• _Work task_
Lines from the listing below that contain the string "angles" are to be reported.

• _Data segment_
════════════════════

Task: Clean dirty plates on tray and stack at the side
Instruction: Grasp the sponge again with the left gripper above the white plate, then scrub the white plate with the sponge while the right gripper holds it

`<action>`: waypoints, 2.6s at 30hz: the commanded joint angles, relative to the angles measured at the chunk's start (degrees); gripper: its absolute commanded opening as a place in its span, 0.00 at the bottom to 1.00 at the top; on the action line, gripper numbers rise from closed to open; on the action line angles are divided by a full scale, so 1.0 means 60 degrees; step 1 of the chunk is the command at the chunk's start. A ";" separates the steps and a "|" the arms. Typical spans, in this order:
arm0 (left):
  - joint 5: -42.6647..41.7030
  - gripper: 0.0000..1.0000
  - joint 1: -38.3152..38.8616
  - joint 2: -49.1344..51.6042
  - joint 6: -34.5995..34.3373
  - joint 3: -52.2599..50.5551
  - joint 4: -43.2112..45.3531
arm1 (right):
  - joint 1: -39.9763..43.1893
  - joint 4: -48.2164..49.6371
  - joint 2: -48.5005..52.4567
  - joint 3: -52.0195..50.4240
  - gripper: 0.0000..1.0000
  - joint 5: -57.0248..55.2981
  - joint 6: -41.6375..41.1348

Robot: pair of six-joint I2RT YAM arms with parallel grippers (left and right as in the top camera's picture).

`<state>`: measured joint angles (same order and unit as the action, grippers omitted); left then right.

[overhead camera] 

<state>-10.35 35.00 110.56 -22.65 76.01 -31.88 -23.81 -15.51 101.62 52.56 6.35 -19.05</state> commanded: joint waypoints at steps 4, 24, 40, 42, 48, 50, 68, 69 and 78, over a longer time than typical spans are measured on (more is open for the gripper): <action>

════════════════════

• _Solution to the problem_
`<action>`: waypoints, 2.6s at 30hz: the commanded joint angles, relative to the angles measured at the chunk's start (degrees); gripper: its absolute commanded opening as a place in its span, 0.00 at the bottom to 1.00 at the top; on the action line, gripper numbers rise from closed to open; on the action line angles are divided by a full scale, so 1.0 means 60 degrees; step 1 of the chunk is the command at the chunk's start. A ";" separates the steps and a "|" the arms. Typical spans, in this order:
`<state>`: measured joint angles (same order and unit as the action, grippers omitted); left then right.

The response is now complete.